Não há dúvidas de que a integração latino-americana permeou, ao longo da história política do continente, as preocupações de governos, lideranças políticas e pensadores. Sempre houve a correta percepção de que a formação de um bloco regional ensejaria o fortalecimento político-econômico, social e cultural de seus integrantes.

Não restam dúvidas, igualmente, de que as relações comerciais entre os seus membros ganharão dinamismo. No Brasil, não por acaso, a Carta Magna explicita a busca da formação de uma comunidade latino-americana de nações. Vários movimentos efetivamente foram realizados na América do Sul para tornar a integração uma realidade: criação do Mercosul, da Comunidade Andina de Nações e, recentemente, da Unasul. Agora as palpitantes discussões em torno do assunto ganharam um novo fôlego. A Comissão de Relações Exteriores do Senado Federal prepara-se para votar parecer ao projeto que aprova o protocolo de adesão da Venezuela ao Mercosul.

A inclusão de novos membros, é bom ressaltar, já estava prevista no Tratado de Assunção, de 1991, que instituiu o Mercosul. O compromisso de integração regional obedece a uma política perene de Estado, além de políticas transitórias de governos.

Acredito que a adesão da Venezuela aprofundará o processo de integração da América do Sul. Esse país tem o terceiro PIB do continente, e suas relações comerciais com o Brasil vêm rendendo robustos desempenhos. Os resultados econômicos são eloquentes. O superavit comercial com a Venezuela correspondeu a 20% do superavit total do Brasil em 2008. Isso tem grande significado em um período de grave crise econômica, em que nos esforçamos para minimizar a vulnerabilidade externa.

Os bons resultados não são fortuitos. Decorrem de políticas implementadas com tal finalidade. Não me parece crível afirmar que as relações bilaterais serão mantidas nos mesmos níveis sem o ingresso da Venezuela no Mercosul. A analogia com a Colômbia e os EUA, países com volumosos negócios com a Venezuela, é improcedente. A Venezuela tradicionalmente buscou os países andinos, caribenhos e os EUA como parceiros preferenciais.

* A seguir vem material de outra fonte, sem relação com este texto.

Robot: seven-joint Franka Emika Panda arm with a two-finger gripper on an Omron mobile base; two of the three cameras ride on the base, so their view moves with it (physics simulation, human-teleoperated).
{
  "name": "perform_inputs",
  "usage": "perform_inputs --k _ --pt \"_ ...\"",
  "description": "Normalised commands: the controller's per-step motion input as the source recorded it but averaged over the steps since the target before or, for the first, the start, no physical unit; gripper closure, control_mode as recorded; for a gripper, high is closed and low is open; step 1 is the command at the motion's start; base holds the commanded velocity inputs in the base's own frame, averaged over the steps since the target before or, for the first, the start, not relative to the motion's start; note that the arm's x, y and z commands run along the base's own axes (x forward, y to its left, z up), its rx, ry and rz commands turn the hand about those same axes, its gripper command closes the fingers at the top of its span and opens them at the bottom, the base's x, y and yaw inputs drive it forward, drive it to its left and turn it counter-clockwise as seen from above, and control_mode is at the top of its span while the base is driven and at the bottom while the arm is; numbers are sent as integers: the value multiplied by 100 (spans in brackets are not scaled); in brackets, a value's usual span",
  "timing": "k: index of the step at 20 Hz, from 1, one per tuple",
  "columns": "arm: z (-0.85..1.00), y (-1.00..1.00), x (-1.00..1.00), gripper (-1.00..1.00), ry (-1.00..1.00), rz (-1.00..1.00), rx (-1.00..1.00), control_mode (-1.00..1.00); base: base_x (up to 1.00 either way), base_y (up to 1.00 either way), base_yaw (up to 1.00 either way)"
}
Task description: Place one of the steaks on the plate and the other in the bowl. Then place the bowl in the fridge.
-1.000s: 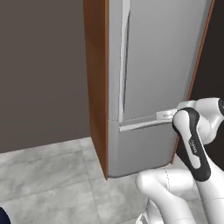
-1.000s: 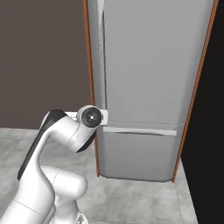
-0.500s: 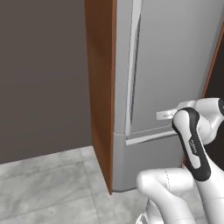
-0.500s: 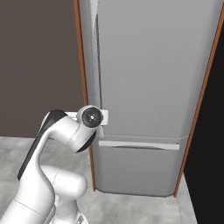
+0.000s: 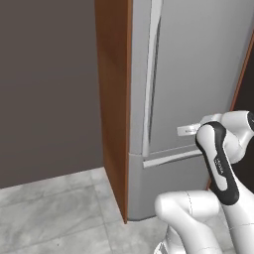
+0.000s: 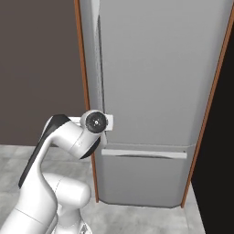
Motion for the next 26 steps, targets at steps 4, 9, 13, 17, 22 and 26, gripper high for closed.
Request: perform_inputs --k 4,9,13,17,22,26 --pt "0 0 0 -100 0 0 0 100 -18 0 -4" --pt "0 0 0 -100 0 0 0 100 -34 2 -2" --pt "0 0 0 -100 0 0 0 100 -49 10 0" --pt "0 0 0 -100 0 0 0 100 -30 8 0" --pt "0 0 0 -100 0 0 0 100 -1 30 0" --pt "0 18 14 -100 7 0 0 -100 4 8 0"
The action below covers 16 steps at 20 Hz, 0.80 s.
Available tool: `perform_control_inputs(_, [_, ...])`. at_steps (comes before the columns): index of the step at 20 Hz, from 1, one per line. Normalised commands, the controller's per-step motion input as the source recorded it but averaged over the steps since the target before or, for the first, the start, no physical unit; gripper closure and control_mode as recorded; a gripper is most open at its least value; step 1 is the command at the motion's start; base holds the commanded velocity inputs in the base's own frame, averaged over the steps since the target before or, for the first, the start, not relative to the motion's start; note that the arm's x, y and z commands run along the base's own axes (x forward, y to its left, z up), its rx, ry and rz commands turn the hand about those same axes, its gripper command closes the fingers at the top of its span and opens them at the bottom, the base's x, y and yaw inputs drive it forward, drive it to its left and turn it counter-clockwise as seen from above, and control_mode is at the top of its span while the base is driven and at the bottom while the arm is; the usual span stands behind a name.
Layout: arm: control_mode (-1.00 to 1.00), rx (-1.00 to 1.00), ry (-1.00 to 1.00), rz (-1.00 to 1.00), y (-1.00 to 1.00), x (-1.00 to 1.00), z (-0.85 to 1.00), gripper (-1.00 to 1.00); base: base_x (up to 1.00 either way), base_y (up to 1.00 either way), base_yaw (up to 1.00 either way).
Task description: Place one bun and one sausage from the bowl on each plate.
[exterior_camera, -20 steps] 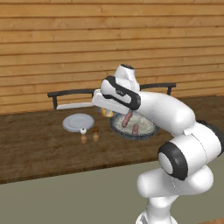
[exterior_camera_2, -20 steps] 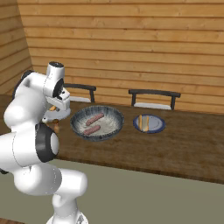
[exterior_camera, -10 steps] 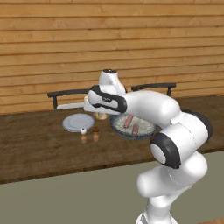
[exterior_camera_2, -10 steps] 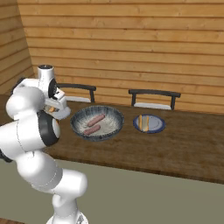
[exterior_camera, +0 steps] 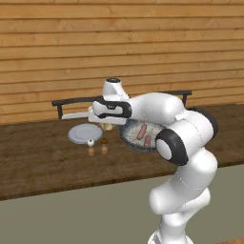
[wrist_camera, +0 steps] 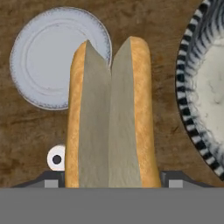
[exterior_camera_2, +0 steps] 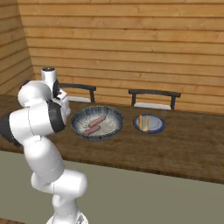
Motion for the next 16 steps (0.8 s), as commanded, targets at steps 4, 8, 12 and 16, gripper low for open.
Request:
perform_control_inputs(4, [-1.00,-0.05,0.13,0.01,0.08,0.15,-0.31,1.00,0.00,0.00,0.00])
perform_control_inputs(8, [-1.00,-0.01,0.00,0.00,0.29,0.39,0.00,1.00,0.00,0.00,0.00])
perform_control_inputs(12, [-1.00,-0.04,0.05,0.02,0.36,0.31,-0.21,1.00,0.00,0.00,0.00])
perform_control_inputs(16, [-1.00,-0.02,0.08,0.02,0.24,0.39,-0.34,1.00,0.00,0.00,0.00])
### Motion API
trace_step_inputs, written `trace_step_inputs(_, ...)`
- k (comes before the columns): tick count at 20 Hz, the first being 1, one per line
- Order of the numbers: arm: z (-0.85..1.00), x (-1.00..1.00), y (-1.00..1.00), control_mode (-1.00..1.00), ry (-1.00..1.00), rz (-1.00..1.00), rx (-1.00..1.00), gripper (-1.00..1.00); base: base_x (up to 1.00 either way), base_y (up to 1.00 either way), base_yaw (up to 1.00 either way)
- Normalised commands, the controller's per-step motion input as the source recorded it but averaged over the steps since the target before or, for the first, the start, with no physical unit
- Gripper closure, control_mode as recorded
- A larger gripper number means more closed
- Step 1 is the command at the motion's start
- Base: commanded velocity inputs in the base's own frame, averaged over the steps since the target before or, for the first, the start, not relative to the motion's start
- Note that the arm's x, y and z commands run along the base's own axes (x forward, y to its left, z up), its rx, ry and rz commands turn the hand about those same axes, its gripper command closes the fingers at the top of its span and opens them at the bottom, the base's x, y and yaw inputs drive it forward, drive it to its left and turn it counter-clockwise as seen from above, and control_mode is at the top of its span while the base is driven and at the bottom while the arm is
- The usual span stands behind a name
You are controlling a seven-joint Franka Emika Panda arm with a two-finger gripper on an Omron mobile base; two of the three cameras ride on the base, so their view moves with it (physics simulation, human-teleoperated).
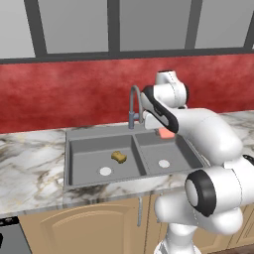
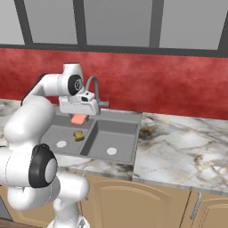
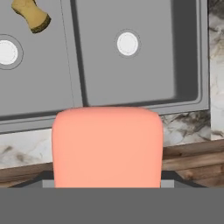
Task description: Pick up the bar soap and sponge from the sink, and place them back in the cabinet, and close the cabinet door.
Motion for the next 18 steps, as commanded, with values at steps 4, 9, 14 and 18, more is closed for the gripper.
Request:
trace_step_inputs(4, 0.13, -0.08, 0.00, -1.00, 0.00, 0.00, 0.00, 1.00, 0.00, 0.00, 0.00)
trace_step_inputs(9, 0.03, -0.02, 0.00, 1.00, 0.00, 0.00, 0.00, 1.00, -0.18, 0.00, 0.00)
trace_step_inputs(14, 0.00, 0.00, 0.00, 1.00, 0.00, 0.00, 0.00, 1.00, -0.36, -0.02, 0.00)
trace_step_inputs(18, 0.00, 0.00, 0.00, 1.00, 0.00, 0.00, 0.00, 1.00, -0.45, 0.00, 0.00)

Outro aspecto, talvez o grande ponto de inflexão, relaciona-se à expansão do Mercosul na direção norte. A aceleração dos fluxos comerciais e de investimentos na zona setentrional da América do Sul impulsionará o desenvolvimento e a integração humana da região pan-amazônica. O protocolo de Ushuaia vem sendo, por outro lado, reiteradamente brandido pelos críticos da Venezuela. A cláusula democrática e a cláusula da unanimidade são colocadas como obstáculos à pretensão venezuelana.

Com efeito, o protocolo afirma a necessidade de plena vigência das instituições democráticas. Ora, a Venezuela realizou, desde 1998, 12 eleições, todas consideradas livres, legítimas, por isentos observadores internacionais, como o Centro Carter, a OEA e governos estrangeiros. A vigência do Estado de Direito e a legitimidade da vontade popular estão assinaladas na Constituição. Os Poderes Executivo, Judiciário e Legislativo são acrescidos do Poder Eleitoral e do Poder Cidadão. Deriva daí a questão dos referendos e plebiscitos. Em 2004, o presidente Hugo Chávez foi ratificado no cargo com 59% de votos favoráveis, após convocação do referendo pela oposição. Reporto-me, ainda, às supostas implicações da personalidade do presidente Chávez com a unanimidade das decisões. Não há poder de veto no Mercosul. As decisões são construídas por consenso.

Obviamente, as questões complexas exigirão um tempo mais dilatado para sua equação. A exaustiva busca do consenso, porém, enquadra-se perfeitamente no espírito democrático. As negociações de natureza técnica ainda estão em curso com o ritmo e as dificuldades inerentes aos processos multifacetados. O protocolo de adesão estabelece prazo de quatro anos para a Venezuela adotar o acervo normativo vigente, a Nomenclatura Comum do Mercosul e a Tarifa Externa Comum (TEC). Para esse prazo, portanto, devemos lançar nosso olhar, e não rumo a outros cronogramas.

Todo o crescente dinamismo econômico apontado nas relações com a Venezuela, entretanto, poderá sofrer um indesejável revés caso o Brasil não ratifique essa posição. Argentina e Uruguai já o fizeram. Nesse cenário, o ônus poderá recair sobre nós. Utilizo-me, por fim, do recorrente bordão “nuestro norte es el Sur”, simbólico da afirmação de uma identidade cultural da América do Sul, sem fronteiras, para fazer inevitável paráfrase: sem o norte, não há Mercosul pleno.